Analyze this data and produce a structured digital profile report covering:
Professional identity — What roles, titles, or companies are they associated with? What industry are they in?
Online presence strength — Which platforms do they appear on? How active do they seem based on the data?
Public reputation signals — Are there any reviews, testimonials, or public opinions? Positive or negative?
Media and content footprint — Have they been interviewed, written articles, appeared on podcasts, or published content?
Business associations — Are there any companies, products, or brands linked to them?
Gaps and blind spots — What’s missing? Where is there no presence that you’d expect based on what is present?
Key talking points and themes — What topics or ideas keep coming up across sources?
Pattern analysis — Assess the consistency of their messaging across platforms, personal brand coherence, and narrative strength. Does the same story come through everywhere, or are there contradictions and gaps?
Risk signals — Are there any mentions of legal issues, controversies, or reputational risks?

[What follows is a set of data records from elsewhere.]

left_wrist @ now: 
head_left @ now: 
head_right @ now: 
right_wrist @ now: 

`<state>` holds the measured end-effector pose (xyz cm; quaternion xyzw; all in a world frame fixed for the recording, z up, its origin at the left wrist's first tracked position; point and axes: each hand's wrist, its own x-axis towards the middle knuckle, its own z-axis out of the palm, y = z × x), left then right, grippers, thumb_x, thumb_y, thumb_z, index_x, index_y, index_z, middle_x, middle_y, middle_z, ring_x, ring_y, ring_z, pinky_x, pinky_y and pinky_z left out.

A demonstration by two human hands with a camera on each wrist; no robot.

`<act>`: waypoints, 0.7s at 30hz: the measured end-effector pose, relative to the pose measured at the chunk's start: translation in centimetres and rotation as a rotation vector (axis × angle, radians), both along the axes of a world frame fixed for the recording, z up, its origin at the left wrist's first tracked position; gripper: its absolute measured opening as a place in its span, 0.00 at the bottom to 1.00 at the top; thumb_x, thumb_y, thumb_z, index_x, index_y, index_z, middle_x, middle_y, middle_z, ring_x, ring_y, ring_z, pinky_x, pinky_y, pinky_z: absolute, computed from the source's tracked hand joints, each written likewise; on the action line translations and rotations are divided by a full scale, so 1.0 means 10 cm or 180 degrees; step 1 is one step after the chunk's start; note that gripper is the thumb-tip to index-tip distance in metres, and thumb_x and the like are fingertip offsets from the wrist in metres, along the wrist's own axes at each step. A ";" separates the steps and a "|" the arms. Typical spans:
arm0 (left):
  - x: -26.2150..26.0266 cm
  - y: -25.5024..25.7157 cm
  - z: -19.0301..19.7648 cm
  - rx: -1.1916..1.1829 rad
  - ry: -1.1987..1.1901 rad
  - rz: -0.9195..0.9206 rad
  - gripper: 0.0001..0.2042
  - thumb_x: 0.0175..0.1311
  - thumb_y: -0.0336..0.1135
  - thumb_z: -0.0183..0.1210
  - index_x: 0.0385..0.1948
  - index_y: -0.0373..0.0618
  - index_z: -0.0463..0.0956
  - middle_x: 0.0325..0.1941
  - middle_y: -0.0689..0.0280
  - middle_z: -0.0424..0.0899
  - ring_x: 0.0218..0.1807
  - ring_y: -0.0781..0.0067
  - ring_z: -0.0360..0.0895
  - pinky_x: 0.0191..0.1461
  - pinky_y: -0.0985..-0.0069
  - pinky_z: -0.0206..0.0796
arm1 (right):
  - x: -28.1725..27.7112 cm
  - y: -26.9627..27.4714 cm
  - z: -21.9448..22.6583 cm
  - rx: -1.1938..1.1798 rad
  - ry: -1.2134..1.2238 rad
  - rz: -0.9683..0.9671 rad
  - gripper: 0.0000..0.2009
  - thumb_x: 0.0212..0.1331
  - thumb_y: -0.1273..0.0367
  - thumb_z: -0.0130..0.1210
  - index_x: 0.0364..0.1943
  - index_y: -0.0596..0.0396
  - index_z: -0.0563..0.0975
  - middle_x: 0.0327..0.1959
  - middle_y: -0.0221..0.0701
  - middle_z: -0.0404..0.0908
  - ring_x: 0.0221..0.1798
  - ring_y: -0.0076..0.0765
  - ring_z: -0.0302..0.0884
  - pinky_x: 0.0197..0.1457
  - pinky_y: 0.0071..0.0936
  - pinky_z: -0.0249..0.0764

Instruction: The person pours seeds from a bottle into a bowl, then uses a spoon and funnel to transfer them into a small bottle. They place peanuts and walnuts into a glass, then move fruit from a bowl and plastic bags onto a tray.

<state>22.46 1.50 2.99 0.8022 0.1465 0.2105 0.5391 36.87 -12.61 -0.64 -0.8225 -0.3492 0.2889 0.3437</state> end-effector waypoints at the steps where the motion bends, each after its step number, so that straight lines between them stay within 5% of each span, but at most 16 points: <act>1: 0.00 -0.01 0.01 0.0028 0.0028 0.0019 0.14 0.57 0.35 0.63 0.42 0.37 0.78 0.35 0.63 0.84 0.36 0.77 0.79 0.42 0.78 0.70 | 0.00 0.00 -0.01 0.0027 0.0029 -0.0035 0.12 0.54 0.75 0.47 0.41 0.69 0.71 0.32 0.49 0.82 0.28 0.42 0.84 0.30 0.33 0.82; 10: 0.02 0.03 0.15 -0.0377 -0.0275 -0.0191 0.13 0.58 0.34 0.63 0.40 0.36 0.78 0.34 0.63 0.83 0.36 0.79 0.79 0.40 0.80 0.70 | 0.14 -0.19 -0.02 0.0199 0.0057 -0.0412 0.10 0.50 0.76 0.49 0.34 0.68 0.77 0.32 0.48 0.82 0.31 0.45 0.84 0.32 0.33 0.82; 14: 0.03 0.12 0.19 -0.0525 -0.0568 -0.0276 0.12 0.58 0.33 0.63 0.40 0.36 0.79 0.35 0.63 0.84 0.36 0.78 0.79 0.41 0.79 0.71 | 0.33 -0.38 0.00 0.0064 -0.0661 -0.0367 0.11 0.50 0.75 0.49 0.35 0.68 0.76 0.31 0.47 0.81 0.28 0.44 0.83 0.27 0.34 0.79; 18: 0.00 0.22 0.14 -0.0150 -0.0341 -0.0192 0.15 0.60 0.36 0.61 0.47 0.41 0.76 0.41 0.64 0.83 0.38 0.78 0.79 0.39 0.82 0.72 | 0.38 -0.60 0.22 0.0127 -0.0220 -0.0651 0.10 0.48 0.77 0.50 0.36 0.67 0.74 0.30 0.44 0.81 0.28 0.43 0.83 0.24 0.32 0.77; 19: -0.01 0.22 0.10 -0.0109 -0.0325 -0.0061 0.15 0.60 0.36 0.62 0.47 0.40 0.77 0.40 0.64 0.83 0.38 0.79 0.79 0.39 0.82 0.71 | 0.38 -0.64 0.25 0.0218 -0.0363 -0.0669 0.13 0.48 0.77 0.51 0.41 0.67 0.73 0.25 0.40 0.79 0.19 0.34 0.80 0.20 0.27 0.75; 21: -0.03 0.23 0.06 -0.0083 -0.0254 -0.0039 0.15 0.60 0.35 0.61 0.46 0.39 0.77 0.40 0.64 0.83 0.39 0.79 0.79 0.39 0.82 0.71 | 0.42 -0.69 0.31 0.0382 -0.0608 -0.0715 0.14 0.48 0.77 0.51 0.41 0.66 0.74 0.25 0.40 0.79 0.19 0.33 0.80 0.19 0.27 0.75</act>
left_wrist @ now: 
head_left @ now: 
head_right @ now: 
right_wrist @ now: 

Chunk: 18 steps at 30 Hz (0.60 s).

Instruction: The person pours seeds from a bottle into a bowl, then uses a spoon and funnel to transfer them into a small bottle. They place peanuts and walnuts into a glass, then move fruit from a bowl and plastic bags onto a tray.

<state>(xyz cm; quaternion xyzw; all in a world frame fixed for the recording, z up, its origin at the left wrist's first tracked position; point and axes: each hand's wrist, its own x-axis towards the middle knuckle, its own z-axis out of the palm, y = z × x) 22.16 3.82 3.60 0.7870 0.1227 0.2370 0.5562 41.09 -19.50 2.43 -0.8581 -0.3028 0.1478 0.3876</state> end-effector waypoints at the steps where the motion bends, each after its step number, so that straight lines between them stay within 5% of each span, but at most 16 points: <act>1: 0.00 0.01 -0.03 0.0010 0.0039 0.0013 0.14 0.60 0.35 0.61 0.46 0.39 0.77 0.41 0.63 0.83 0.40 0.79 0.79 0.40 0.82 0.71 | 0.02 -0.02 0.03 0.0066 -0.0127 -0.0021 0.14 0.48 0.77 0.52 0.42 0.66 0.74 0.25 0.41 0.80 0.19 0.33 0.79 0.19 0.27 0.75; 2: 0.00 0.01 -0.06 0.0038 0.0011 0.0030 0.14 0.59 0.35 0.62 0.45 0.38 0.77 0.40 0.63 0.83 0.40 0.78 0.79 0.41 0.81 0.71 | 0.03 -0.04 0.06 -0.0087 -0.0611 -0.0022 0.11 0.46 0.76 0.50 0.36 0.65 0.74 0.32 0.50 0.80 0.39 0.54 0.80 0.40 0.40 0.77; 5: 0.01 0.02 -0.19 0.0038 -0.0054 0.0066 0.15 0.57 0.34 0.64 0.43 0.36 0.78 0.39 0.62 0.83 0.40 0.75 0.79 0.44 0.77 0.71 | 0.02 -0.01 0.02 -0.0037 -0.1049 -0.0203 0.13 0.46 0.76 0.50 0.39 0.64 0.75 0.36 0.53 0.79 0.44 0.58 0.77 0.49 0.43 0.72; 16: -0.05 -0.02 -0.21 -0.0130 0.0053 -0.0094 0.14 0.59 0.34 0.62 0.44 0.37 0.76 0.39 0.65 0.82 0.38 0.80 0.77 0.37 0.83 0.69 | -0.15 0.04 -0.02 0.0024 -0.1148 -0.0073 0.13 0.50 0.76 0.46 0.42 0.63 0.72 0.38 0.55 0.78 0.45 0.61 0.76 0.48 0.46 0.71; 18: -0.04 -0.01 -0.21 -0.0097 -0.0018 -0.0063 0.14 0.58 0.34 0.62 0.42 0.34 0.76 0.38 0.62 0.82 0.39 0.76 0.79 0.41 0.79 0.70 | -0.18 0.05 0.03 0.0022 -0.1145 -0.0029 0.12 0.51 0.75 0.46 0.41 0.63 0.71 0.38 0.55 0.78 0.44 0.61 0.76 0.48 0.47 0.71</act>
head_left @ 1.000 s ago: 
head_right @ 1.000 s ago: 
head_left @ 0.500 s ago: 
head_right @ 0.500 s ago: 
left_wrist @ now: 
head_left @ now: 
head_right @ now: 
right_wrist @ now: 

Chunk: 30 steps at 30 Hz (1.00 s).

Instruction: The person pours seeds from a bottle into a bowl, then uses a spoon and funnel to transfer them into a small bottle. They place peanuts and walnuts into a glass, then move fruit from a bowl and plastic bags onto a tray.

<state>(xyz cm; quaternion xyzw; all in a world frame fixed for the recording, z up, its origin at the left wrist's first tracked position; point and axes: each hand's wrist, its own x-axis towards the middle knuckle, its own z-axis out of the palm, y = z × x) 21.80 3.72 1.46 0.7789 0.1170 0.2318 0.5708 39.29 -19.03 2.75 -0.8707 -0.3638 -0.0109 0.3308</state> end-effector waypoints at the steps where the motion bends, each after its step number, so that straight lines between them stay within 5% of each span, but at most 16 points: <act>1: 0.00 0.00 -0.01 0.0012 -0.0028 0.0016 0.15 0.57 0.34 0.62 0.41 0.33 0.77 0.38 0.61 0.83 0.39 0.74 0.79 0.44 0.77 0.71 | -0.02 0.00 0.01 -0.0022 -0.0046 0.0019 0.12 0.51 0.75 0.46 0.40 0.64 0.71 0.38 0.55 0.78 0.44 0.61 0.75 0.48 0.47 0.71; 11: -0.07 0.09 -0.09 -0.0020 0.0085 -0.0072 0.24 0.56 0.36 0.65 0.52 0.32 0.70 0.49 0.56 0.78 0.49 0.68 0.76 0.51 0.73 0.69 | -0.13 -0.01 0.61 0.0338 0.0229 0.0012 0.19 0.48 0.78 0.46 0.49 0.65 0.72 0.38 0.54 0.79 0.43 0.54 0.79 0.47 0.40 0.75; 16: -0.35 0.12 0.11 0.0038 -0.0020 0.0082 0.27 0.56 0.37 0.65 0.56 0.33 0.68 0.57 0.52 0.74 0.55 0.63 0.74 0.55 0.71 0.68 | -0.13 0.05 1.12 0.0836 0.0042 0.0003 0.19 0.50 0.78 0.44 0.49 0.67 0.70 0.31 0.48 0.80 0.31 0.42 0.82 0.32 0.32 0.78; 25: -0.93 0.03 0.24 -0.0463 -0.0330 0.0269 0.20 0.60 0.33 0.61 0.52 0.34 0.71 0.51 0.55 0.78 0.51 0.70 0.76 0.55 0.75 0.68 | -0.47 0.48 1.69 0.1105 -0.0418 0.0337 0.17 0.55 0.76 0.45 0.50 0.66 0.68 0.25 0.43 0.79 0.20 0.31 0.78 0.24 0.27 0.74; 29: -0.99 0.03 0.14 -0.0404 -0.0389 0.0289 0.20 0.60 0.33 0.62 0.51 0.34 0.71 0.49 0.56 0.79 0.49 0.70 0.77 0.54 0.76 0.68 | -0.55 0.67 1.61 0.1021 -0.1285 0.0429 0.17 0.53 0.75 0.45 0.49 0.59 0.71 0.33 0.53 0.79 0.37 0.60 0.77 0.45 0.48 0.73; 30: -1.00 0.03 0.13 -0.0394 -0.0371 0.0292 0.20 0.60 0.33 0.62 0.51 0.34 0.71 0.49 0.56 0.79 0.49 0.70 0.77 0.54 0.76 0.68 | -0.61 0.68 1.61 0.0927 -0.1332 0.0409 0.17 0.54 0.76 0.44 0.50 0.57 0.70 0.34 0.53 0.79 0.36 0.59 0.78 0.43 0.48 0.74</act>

At the end, summarize the overall digital profile in 3 to 5 sentences as if you were briefing someone before a business meeting with this person.
Here is the data: [PASTE YOUR CLEANED CSV ROWS HERE]
The output gives you a structured picture of how someone appears online. The anti-hallucination instruction at the top is important: without it, AI models will fill gaps with plausible-sounding guesses, which defeats the purpose of a data-driven audit. You want conclusions drawn from what’s actually there, not from what the model thinks is likely.
The Same Process Works for Companies
The workflow is identical for company research. Swap the person’s name for the company name and expand the keyword list to include reputation-specific queries:
Acme Corp
Acme Corp reviews
Acme Corp complaints
Acme Corp vs [competitor]
Acme Corp pricing
site:trustpilot.com Acme Corp
site:glassdoor.com Acme Corp
site:reddit.com Acme Corp
site:bbb.org Acme Corp
site:g2.com Acme Corp
site:producthunt.com Acme Corp
This turns the workflow into a reputation intelligence audit. You get a clear picture of how customers, employees, and the broader internet talk about a company before you sign a contract, consider a partnership, or go up against them competitively.
Use the same AI analysis prompt. Just replace the person-specific framing with company framing in your briefing request at the end.
What This Is Actually Useful For
Founders and executives auditing their own presence before a fundraise or media push
Sales and BD teams researching decision-makers before outreach
Journalists and researchers building background on a subject
HR and hiring teams doing pre-offer due diligence
Anyone who wants to know what the internet actually says about them before an investor or journalist does
The whole process from keyword generation to AI report takes about an hour. Most of that time is the manual filtering step, which you can’t fully automate if accuracy matters. Everything else runs in the background while you do something else.